_Input data_.
# # #

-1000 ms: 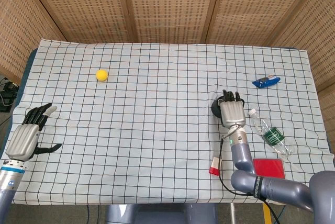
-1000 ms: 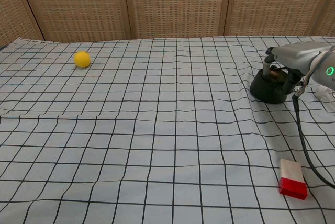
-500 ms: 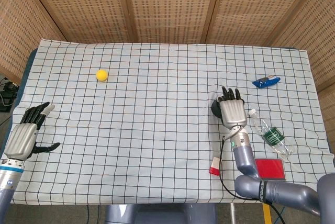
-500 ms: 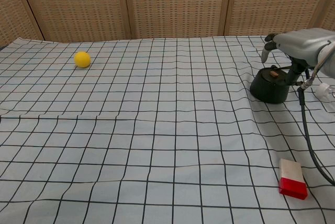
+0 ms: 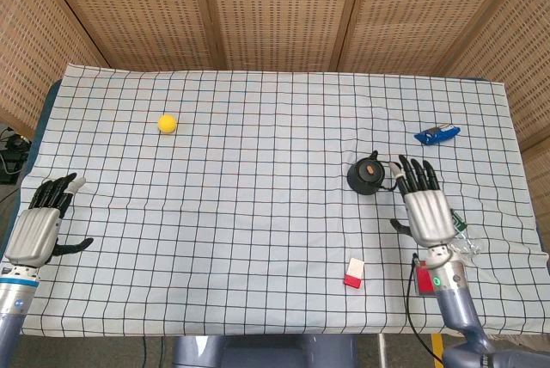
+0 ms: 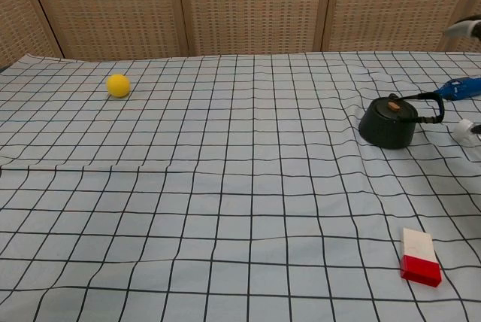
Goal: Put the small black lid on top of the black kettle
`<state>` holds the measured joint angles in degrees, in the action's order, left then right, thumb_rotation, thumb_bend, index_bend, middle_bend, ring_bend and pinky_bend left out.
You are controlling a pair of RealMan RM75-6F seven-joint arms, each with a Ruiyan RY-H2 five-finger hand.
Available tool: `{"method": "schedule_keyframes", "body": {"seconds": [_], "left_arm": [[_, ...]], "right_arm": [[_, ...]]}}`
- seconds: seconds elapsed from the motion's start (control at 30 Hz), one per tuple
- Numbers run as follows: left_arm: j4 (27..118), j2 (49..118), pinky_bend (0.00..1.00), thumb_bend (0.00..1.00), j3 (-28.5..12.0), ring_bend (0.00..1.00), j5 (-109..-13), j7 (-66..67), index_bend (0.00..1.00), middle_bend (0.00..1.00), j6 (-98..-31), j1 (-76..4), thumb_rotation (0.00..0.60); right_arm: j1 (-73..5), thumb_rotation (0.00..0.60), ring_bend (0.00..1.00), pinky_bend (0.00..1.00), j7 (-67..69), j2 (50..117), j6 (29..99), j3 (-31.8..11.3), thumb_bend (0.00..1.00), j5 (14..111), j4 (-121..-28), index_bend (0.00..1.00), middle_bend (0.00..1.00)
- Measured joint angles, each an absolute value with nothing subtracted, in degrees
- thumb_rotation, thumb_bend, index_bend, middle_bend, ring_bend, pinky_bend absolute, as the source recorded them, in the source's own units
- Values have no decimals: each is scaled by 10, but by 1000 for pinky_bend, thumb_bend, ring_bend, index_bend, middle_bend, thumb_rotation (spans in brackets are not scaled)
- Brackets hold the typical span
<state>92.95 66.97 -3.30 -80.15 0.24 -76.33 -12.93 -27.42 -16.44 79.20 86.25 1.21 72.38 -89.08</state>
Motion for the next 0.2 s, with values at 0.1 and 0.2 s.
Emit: {"method": "schedule_keyframes", "body": {"seconds": [0.1,0.2], "left_arm": [[911,680,0,11,-28,0,-800,7,0,0,-770,-122,600],[895,686,0,12,-24,0,-800,4,0,0,-780,-111,600]], "right_arm": [[-233,600,0,0,-114,784,890,31,222,764,-858,19,0],[-206,600,0,0,-77,781,907,38,222,785,-834,19,0]]}}
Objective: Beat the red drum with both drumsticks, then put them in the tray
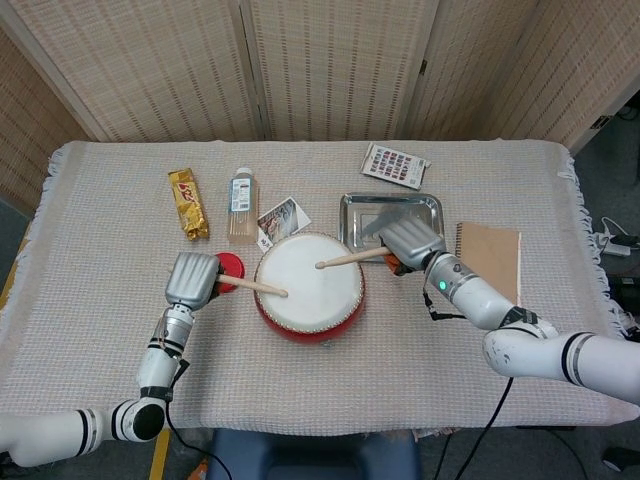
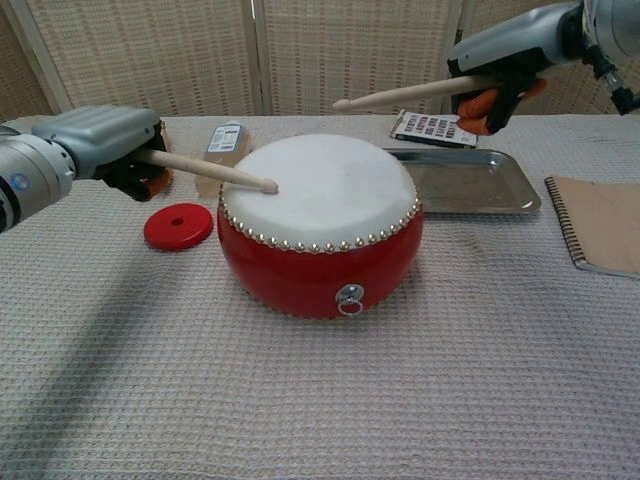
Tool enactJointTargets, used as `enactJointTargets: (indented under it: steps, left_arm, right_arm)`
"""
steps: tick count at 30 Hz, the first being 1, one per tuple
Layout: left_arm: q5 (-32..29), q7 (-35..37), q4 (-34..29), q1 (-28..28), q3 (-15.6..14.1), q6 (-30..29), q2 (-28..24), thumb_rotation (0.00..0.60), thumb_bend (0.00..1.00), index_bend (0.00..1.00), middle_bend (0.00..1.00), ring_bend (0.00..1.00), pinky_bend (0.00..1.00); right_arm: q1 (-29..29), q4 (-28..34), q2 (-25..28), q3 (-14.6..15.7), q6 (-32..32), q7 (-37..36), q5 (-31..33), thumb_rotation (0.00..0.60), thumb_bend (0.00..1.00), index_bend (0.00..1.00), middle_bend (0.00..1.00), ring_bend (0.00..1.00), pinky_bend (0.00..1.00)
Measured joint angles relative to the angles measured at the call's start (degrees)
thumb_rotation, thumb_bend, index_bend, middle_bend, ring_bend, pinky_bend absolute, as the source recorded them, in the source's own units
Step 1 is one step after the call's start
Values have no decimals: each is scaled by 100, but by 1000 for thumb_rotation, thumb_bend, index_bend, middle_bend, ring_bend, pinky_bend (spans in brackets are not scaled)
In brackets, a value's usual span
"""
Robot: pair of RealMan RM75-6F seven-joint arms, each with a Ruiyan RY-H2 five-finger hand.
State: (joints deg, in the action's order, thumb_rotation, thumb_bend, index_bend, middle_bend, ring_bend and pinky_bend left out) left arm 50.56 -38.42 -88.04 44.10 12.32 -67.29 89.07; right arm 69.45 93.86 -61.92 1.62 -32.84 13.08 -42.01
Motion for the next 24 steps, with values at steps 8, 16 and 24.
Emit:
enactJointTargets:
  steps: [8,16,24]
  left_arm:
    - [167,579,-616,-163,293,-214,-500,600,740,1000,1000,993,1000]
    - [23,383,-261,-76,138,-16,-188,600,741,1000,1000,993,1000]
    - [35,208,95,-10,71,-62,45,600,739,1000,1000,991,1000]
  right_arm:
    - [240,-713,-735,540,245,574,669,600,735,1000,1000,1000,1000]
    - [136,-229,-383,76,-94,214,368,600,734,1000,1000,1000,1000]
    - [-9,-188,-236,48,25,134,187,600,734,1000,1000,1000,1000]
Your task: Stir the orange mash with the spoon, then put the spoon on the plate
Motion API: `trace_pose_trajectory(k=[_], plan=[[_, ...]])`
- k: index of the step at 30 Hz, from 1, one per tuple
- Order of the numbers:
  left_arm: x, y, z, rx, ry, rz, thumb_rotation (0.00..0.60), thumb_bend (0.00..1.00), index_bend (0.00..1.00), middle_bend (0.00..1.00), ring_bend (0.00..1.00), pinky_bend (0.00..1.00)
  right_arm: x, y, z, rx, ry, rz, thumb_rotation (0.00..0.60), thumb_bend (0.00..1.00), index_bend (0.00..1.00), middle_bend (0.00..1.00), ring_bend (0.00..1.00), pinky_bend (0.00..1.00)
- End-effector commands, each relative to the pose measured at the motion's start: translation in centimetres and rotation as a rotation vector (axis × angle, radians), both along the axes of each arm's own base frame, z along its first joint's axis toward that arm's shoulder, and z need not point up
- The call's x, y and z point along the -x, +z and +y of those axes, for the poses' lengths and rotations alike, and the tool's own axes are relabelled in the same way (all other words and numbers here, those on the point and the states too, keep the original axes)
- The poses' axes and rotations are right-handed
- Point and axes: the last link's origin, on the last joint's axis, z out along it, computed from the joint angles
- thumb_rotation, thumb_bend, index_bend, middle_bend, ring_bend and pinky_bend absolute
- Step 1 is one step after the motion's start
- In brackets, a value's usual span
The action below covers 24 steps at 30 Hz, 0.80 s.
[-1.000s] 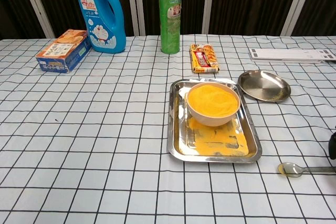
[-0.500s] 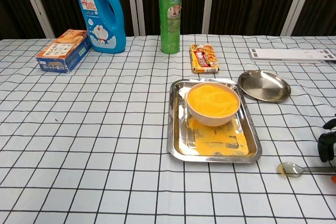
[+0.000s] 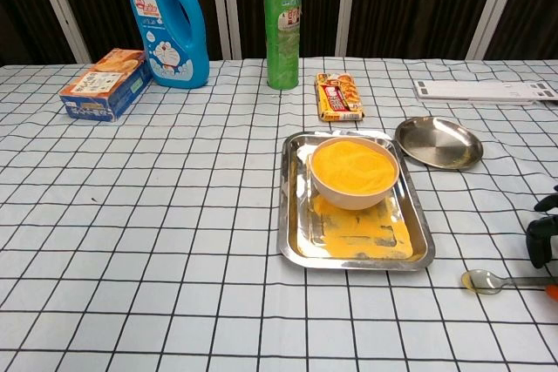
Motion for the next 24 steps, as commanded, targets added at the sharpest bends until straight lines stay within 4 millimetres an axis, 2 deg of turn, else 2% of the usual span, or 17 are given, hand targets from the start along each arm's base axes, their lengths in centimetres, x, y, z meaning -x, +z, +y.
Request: trace_pose_trajectory(k=[1,24], plan=[[-0.02,0.01,0.00,0.000,-0.001,0.000,0.600,0.00,0.00,0.00,0.00,0.00,-0.01,-0.04,0.02,-0.001,0.002,0.002,0.600,0.39,0.52,0.47,0.17,0.00],[-0.02,0.01,0.00,0.000,0.000,-0.001,0.600,0.00,0.00,0.00,0.00,0.00,0.27,-0.52,0.23,-0.014,0.003,0.025,0.600,0.43,0.52,0.47,0.17,0.00]])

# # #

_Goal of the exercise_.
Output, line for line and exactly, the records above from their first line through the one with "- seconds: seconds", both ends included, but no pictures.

_Solution to this task_.
-1000 ms: 
-1000 ms: 
-500 ms: 
-500 ms: 
+0 ms: 
+0 ms: 
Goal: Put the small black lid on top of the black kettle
`<state>` holds the measured joint angles in degrees, in the action's order, left then right, thumb_rotation, thumb_bend, index_bend, middle_bend, ring_bend and pinky_bend left out.
You are controlling a pair of RealMan RM75-6F seven-joint arms, each with a Ruiyan RY-H2 five-finger hand.
Available tool: `{"method": "schedule_keyframes", "body": {"seconds": [_], "left_arm": [[_, ...]], "right_arm": [[_, ...]]}}`
- seconds: seconds elapsed from the motion's start (control at 30 Hz), one per tuple

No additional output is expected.